JUIZ DENUNCIOU ESQUEMA DE FRAUDE EM PROGRESSãO DE REGIME EM MT
25.04.2018

O ex-assessor do gabinete da 2ª Vara Criminal de Cuiabá, Pitágoras Pinto de Arruda, acusado de fazer parte de um esquema de fraudes em processos de progressão de regime de presos, foi denunciado pelo próprio juiz com quem dividia seu expediente profissional, o magistrado Geraldo Fernandes Fidélis. O ex-assessor foi preso na Operação “Regressus”, deflagrada pela Gerência de Combate ao Crime Organizado (GCCO), da Polícia Judiciária Civil (PJC), nesta quarta-feira (25). 

Fidélis denunciou o esquema em janeiro deste ano, na Corregedoria do Tribunal de Justiça de Mato Grosso (TJ-MT) e também no próprio GCCO. O magistrado alegou que teve que “revisar” duas sentenças nas quais Pitágoras atuou como assessor de gabinete.

Enquanto ex-assessor de gabinete, Pitágoras recebia salário de R$ 7,1 mil. Atualmente, ele ocupa o cargo de técnico judiciário na comarca de Porto Esperidião (322 km de Cuiabá), com vencimentos de R$ 4,4 mil.

De acordo com informações da PJC, a operação “Regressus” (retornar ao sistema) cumpre três mandados de prisão preventiva e 19 ordens de busca e apreensão nas cidades de Cuiabá, Várzea Grande, Rondonópolis e Rio de Janeiro. Os alvos com prisões expedidas pela 7ª Vara do Crime Organizado são dois criminosos, ex-presidiários notoriamente conhecidos.

Um deles, Marcelo Nascimento Rocha, conhecido como o “maior picareta do Brasil”, já ficou famoso nacionalmente após fingir ser Henrique Constantino, filho do proprietário da Gol Linhas Aéreas, durante uma entrevista ao programa “Amaury Junior”. 

Ele já foi preso treze vezes em diversos Estados e conseguiu fugir de nove prisões, muitas vezes, pela porta da frente.
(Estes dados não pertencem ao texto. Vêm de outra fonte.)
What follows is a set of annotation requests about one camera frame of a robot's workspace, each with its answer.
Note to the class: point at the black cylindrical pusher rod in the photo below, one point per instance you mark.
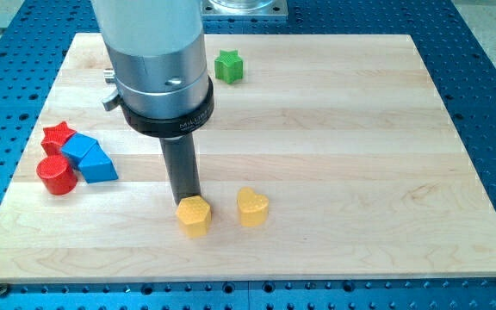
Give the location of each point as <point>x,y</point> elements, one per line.
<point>180,161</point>

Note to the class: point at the blue triangular block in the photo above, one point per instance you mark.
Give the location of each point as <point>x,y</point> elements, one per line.
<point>96,166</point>

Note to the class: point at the green star block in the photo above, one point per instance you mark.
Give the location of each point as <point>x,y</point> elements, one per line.
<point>229,66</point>

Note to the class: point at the red cylinder block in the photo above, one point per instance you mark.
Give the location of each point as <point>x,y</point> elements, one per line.
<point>56,174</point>

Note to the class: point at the red star block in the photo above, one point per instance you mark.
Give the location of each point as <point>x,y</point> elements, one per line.
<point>55,137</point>

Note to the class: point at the left board clamp screw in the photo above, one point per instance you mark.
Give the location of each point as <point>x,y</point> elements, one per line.
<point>4,289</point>

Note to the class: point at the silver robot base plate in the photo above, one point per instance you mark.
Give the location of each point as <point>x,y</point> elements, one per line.
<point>275,10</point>

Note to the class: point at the yellow hexagon block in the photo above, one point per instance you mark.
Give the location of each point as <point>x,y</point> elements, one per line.
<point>194,216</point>

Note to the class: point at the yellow heart block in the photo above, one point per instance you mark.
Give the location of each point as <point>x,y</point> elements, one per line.
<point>253,207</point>

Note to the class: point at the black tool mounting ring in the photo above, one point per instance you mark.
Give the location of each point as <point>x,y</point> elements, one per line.
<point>170,128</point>

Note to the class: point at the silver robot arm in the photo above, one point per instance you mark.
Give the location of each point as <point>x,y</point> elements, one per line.
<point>157,51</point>

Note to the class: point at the blue cube block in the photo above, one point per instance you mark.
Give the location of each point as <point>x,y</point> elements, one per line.
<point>77,147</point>

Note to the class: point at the light wooden board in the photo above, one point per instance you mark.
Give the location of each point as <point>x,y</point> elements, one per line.
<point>346,135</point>

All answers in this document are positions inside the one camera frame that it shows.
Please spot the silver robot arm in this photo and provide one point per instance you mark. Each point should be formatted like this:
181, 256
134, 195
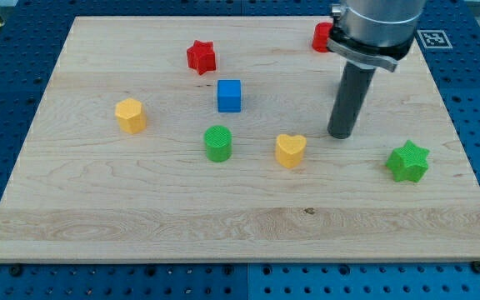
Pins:
374, 33

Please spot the wooden board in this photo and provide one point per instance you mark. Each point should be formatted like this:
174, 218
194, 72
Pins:
84, 191

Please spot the green cylinder block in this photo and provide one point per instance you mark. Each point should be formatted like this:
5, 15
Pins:
218, 143

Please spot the yellow heart block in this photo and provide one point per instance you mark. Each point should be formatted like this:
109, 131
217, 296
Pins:
289, 150

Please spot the blue cube block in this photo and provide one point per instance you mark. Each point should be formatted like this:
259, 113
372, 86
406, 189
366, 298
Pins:
229, 96

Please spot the red star block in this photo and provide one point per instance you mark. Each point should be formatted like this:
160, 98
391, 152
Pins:
201, 57

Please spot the yellow hexagon block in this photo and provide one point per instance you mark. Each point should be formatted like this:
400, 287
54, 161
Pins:
131, 116

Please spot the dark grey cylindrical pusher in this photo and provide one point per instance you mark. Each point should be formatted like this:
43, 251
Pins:
353, 88

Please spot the red cylinder block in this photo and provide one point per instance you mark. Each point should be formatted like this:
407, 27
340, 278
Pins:
320, 37

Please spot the green star block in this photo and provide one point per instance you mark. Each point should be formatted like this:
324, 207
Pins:
408, 163

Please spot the white fiducial marker tag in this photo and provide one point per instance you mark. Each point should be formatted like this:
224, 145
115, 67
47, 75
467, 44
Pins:
434, 39

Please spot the black bolt left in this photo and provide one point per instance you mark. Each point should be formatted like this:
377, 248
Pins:
15, 270

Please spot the black bolt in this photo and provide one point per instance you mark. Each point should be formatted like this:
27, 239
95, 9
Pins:
475, 267
15, 270

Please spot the black bolt right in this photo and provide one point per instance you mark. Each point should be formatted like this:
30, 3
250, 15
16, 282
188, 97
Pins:
475, 267

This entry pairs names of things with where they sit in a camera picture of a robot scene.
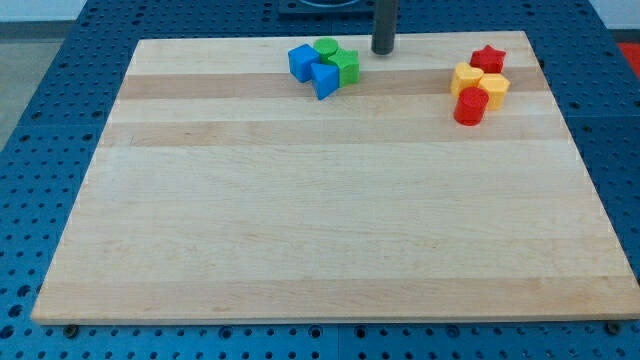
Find red cylinder block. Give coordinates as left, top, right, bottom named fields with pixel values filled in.
left=453, top=87, right=489, bottom=126

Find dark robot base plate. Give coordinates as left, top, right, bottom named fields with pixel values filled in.
left=277, top=0, right=376, bottom=15

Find green star block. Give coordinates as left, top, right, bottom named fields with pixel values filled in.
left=328, top=48, right=360, bottom=87

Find blue cube block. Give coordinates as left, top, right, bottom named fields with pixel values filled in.
left=288, top=44, right=320, bottom=83

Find blue triangle block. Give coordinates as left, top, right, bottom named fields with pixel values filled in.
left=311, top=63, right=340, bottom=100

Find yellow heart block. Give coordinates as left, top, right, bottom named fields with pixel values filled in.
left=450, top=62, right=484, bottom=98

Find yellow hexagon block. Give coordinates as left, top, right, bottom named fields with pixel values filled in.
left=478, top=73, right=510, bottom=110

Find large wooden board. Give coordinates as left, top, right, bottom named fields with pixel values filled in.
left=31, top=31, right=639, bottom=325

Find green cylinder block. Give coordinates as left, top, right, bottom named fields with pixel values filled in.
left=313, top=37, right=339, bottom=64

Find red star block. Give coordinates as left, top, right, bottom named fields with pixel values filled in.
left=469, top=45, right=507, bottom=73

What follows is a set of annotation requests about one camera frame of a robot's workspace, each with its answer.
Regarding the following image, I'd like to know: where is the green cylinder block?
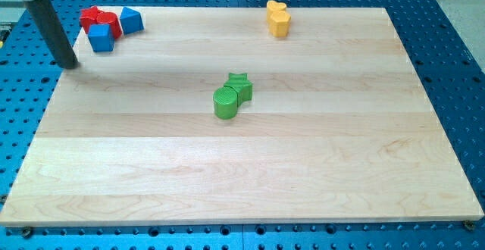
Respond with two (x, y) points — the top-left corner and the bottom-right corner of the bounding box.
(213, 86), (238, 120)

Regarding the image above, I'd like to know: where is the blue triangular block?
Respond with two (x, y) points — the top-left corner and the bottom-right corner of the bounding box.
(119, 7), (144, 35)

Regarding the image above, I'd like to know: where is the left board clamp screw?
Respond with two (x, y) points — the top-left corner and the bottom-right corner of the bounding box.
(20, 227), (33, 239)

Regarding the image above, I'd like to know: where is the board clamp screw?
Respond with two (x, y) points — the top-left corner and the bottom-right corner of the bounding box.
(20, 227), (33, 239)
(463, 220), (476, 231)

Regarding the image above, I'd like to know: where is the yellow hexagon block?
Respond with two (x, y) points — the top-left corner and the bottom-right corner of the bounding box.
(269, 11), (291, 37)

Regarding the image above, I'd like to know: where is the blue cube block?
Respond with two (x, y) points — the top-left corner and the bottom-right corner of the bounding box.
(88, 24), (114, 52)

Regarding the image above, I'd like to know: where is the light wooden board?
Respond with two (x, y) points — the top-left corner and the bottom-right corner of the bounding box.
(1, 7), (483, 227)

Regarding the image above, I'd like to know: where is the green star block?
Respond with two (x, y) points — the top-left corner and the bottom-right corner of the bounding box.
(224, 73), (253, 106)

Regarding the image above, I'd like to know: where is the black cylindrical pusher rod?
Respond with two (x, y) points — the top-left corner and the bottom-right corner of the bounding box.
(24, 0), (79, 69)

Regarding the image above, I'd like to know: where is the red star block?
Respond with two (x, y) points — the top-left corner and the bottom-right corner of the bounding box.
(79, 6), (103, 34)

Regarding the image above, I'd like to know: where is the red cylinder block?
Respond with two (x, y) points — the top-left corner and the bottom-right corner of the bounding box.
(96, 11), (122, 39)

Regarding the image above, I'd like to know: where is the yellow heart block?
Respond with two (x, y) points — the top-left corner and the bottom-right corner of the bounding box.
(266, 0), (287, 22)

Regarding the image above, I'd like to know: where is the right board clamp screw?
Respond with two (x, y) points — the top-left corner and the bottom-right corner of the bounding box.
(463, 220), (476, 231)

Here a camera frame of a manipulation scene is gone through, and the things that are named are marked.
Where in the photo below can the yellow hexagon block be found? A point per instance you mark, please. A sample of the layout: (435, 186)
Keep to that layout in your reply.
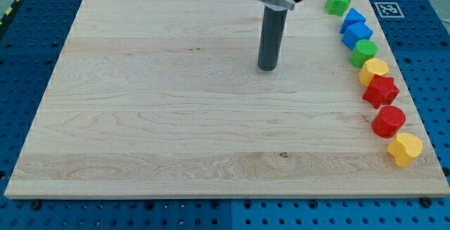
(372, 67)

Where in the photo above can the dark grey cylindrical pointer rod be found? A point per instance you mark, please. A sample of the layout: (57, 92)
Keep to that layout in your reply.
(271, 38)

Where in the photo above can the red star block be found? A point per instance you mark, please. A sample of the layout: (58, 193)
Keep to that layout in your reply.
(381, 91)

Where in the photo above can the blue cube block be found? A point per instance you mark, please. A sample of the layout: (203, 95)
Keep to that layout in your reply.
(356, 32)

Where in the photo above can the white fiducial marker tag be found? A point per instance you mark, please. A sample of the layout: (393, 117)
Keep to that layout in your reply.
(387, 9)

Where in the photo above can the red cylinder block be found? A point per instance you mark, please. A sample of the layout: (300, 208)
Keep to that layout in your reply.
(388, 121)

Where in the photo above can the green star block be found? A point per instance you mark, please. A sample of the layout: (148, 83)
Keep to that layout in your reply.
(337, 7)

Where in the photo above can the black yellow hazard tape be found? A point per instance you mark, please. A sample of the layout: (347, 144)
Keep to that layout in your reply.
(11, 12)

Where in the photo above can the green cylinder block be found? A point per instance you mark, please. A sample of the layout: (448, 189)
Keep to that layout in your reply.
(363, 50)

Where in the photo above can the blue triangular block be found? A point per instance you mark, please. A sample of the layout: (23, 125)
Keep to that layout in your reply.
(352, 17)

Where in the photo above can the yellow heart block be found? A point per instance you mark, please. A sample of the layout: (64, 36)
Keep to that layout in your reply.
(405, 148)

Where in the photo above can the light wooden board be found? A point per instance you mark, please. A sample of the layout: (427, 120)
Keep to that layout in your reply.
(158, 99)

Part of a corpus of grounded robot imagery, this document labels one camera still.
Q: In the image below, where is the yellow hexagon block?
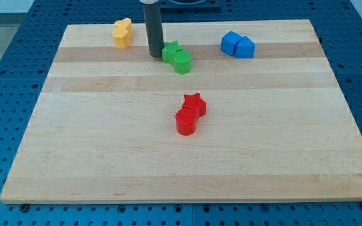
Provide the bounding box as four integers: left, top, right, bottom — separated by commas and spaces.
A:
111, 28, 132, 49

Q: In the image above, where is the green cylinder block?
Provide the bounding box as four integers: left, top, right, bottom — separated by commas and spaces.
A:
172, 50, 192, 75

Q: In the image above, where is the green star block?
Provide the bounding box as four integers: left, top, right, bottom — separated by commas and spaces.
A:
162, 41, 182, 64

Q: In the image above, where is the light wooden board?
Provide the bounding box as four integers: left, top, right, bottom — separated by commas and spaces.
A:
0, 19, 362, 204

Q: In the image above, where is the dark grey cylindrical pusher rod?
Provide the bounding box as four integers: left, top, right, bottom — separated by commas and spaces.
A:
140, 0, 164, 58

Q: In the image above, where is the red cylinder block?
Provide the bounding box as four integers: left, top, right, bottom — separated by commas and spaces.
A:
175, 108, 197, 136

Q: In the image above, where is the red star block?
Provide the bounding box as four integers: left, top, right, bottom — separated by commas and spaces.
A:
182, 93, 207, 117

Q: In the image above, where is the yellow heart block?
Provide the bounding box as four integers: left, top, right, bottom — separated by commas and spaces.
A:
114, 18, 134, 38

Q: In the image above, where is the blue cube block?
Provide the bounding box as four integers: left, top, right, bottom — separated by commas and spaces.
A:
221, 31, 243, 56

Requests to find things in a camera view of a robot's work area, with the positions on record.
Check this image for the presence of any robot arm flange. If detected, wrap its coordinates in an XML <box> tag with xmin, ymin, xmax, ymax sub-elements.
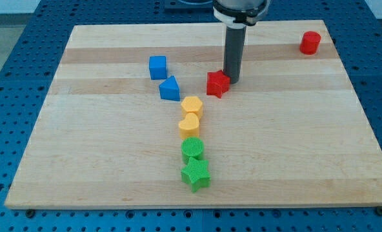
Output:
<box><xmin>212</xmin><ymin>0</ymin><xmax>272</xmax><ymax>29</ymax></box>

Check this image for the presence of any red star block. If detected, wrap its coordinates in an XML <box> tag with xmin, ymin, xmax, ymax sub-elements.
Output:
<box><xmin>206</xmin><ymin>70</ymin><xmax>230</xmax><ymax>99</ymax></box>

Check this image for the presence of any green star block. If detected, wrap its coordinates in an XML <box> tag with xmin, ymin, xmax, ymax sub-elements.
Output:
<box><xmin>181</xmin><ymin>157</ymin><xmax>211</xmax><ymax>193</ymax></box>

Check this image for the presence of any yellow heart block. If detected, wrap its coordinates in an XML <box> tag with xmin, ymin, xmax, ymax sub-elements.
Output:
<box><xmin>178</xmin><ymin>113</ymin><xmax>199</xmax><ymax>140</ymax></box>

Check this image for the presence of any yellow hexagon block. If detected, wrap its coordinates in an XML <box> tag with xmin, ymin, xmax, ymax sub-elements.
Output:
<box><xmin>181</xmin><ymin>96</ymin><xmax>203</xmax><ymax>119</ymax></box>

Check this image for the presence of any green cylinder block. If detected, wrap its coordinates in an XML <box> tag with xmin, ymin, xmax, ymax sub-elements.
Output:
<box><xmin>181</xmin><ymin>137</ymin><xmax>205</xmax><ymax>164</ymax></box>

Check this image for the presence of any blue triangle block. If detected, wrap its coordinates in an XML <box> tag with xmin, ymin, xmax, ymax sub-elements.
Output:
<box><xmin>159</xmin><ymin>76</ymin><xmax>180</xmax><ymax>101</ymax></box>

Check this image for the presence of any wooden board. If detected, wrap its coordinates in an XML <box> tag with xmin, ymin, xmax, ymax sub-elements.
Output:
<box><xmin>5</xmin><ymin>20</ymin><xmax>382</xmax><ymax>209</ymax></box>

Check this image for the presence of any blue cube block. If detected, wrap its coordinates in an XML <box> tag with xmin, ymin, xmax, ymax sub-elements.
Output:
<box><xmin>148</xmin><ymin>56</ymin><xmax>167</xmax><ymax>80</ymax></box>

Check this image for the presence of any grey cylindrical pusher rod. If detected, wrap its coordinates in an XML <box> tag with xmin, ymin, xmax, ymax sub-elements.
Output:
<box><xmin>223</xmin><ymin>27</ymin><xmax>246</xmax><ymax>84</ymax></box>

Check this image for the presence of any red cylinder block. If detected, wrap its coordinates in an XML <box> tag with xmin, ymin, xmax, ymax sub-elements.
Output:
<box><xmin>299</xmin><ymin>31</ymin><xmax>321</xmax><ymax>55</ymax></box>

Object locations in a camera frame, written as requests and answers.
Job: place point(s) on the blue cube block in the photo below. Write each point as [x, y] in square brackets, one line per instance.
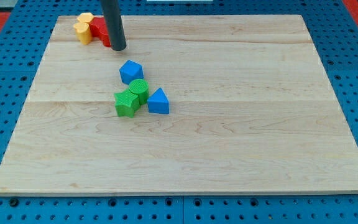
[131, 71]

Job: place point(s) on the blue triangle block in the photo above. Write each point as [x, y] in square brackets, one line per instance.
[158, 102]

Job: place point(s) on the green cylinder block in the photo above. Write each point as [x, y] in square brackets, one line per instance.
[140, 87]

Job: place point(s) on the green star block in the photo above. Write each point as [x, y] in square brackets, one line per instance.
[126, 103]

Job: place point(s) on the light wooden board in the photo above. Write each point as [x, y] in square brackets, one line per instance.
[252, 112]

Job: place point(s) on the red block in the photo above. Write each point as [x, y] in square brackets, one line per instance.
[99, 30]

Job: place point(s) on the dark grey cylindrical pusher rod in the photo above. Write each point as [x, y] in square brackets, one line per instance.
[112, 17]

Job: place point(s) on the yellow heart block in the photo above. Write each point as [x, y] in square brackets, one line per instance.
[83, 32]

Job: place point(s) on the yellow hexagon block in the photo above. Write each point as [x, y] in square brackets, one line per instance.
[85, 17]

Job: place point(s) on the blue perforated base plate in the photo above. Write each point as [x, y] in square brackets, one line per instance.
[23, 39]

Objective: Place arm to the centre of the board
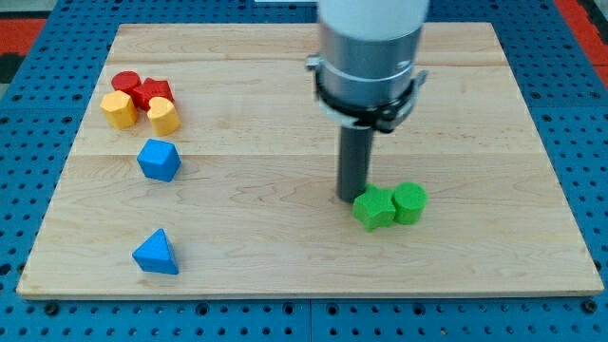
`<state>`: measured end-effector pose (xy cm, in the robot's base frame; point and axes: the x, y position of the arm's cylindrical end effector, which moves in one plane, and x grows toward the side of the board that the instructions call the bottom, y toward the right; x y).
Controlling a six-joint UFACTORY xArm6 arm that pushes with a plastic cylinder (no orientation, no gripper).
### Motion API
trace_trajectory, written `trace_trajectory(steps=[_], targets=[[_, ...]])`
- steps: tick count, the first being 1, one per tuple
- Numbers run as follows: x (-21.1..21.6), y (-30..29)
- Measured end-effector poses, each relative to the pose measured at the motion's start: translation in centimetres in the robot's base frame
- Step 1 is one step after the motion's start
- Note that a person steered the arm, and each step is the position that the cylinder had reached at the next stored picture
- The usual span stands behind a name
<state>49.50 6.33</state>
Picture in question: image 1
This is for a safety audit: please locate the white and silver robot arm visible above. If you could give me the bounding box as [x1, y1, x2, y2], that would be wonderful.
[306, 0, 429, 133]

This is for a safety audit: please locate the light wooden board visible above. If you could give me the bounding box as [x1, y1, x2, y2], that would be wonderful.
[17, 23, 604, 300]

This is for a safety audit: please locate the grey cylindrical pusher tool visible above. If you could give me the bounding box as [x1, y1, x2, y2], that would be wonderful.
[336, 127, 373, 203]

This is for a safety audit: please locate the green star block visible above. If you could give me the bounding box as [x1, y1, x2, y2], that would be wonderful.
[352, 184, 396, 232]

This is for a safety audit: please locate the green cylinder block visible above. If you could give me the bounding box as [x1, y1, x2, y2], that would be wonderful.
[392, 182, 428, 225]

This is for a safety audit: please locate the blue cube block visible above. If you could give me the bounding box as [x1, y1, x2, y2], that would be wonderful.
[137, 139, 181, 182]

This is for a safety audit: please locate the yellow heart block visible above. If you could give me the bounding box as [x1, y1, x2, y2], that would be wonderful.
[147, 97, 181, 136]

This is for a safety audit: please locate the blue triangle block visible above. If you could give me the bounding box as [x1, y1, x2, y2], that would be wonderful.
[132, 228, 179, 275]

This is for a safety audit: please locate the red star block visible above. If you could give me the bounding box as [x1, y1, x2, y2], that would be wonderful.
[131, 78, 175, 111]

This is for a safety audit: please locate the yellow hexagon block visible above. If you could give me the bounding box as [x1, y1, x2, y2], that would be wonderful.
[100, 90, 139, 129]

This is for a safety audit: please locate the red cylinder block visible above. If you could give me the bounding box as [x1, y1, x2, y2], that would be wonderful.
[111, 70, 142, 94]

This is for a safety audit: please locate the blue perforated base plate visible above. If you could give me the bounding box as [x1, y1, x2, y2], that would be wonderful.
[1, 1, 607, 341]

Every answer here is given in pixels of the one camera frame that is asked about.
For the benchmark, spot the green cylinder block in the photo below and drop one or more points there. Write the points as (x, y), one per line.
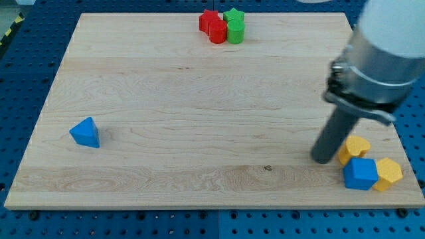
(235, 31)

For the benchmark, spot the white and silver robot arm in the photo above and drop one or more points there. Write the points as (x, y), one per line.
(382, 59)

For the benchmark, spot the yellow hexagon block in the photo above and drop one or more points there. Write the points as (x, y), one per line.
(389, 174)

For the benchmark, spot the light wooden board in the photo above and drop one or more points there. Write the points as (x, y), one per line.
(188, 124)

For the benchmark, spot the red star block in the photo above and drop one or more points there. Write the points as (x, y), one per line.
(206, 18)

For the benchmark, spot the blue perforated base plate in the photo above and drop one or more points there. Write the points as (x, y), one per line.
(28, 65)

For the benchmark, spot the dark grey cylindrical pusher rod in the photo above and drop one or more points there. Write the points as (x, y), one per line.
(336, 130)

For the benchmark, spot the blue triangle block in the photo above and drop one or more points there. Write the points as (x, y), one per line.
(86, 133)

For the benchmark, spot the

Sua história, inclusive, virou filme: VIPS – Histórias Reais de Um Mentiroso, foi um sucesso nos cinemas brasileiros em 2014. O ator Wagner Moura interpretou Marcelo Nascimento.

O outro preso na operação é o traficante Márcio Batista da Silva, conhecido como Dinho Porquinho. 

A investigação é sedimentada em três inquéritos instaurados na GCCO, que apuram fraudes processuais para obtenção de progressão de regime, peculato  e também lavagem de capitais de reeducandos que progrediram usando documentos falsos.